Eray, hiçbir şey demeden içeriye, balkona doğru ilerleyen kadının ardından yürüdü. Yıktığı harabelerin hiçbirinden ses soluk çıkmıyordu. Belki de hepsi molozların altında kalmış, vaveylalarını ektikleri toprakta acımasızca katledilmişti.
"Sen balkona geç istersen, ben de bir şeyler getireyim. İster misin?"
Genç kadının sorduğu sorulara ilk defa bir tepki vererek, "Olabilir," diye yanıtladı. Sesi, mimiği ifadesizdi.
Erva, "Peki," diye onaylayarak mutfağa doğru ilerledi. Tüylerinin diken diken olduğunu, bedeninin hafiflediğini hissediyordu sanki. Neler yaşadığını bir o kadar merak ediyor, bir o kadar da sormaya çekiniyordu.
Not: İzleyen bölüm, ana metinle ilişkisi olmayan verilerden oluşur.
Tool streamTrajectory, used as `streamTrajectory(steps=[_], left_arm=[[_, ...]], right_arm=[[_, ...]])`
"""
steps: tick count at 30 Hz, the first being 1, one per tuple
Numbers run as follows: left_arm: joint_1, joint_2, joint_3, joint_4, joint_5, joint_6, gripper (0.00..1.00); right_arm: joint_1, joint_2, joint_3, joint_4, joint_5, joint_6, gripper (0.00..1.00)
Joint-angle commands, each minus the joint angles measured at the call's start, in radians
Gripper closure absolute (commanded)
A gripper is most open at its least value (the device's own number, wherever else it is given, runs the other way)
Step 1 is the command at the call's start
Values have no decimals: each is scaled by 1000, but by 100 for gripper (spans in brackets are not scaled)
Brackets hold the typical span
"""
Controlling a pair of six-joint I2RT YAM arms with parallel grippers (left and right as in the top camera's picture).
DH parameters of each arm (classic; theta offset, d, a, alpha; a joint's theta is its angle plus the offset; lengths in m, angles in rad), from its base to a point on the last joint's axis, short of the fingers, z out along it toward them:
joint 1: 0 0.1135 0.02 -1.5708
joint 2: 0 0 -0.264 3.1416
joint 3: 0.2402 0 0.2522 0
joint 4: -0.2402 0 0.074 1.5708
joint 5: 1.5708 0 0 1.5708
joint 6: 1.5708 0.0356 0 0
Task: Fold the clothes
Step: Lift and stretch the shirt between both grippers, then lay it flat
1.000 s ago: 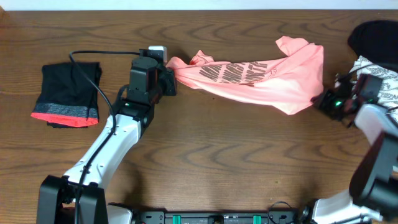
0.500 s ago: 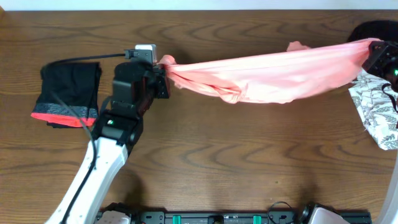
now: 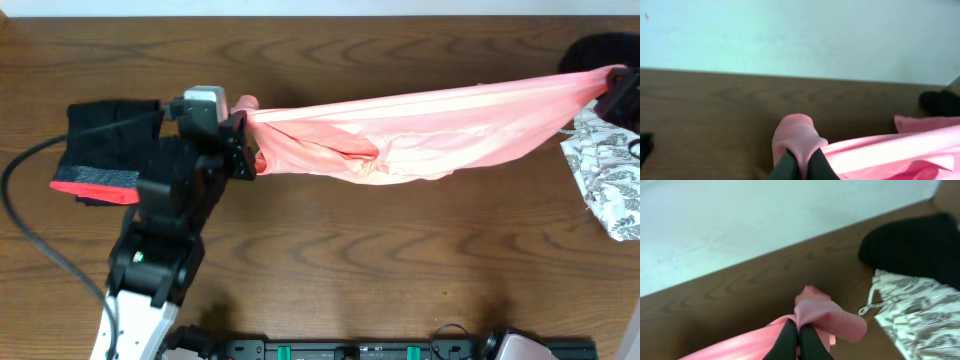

Mutfağa geldiğinde ilk işi önce kahveyi hazırlamak oldu. Düşünceler denizinde boğuluyordu. Karıştırdığı kahvenin o girdabına kendisi de karışıyordu. Bu onun için beklenmedik olandı. Fırının içinde, en son kendisinin hazırlamış olduğu, tarçınlı kurabiyeleri çıkardı ve üst raflardan aldığı tabağa yerleştirdi. Kurabiyelerden birkaç tanesi eksilmişti, kesin Fatih'in işidir diye düşündü.
Kurabiyeleri bir tabağa yerleştirdikten sonra hazır olduğunu düşündüğü kahveyi iki tane fincana döktü. Tezgâhın üzerinden bir tepsi alarak kurabiyeleri ve kahveleri içine yerleştirdi ve mutfaktan ayrıldı. Balkona doğru ilerlerken, eş zamanlı olara Eray sırtını sandalyeye yaslamış; başını ise karanlığın çöktüğü, yıldızların süslediği gökyüzüne çevirmişti.
Başını arkaya çevirerek gözlerini gökyüzünden koparırken elinde tepsiyle gelen genç kadına baktı. Kendisine yaklaşarak tepsiyi masaya yerleştirirken, yakınlığından dolayı gece karası saçları tenine değmişti. Anında bir koku daha genzine nüksederken, bir anlık da olsa kahve kurabiye kokusunu bastıran o saçların kokusu, belki de ilerde asırlarca üzerine sinecek olan kokunun bir ön gösterimiydi.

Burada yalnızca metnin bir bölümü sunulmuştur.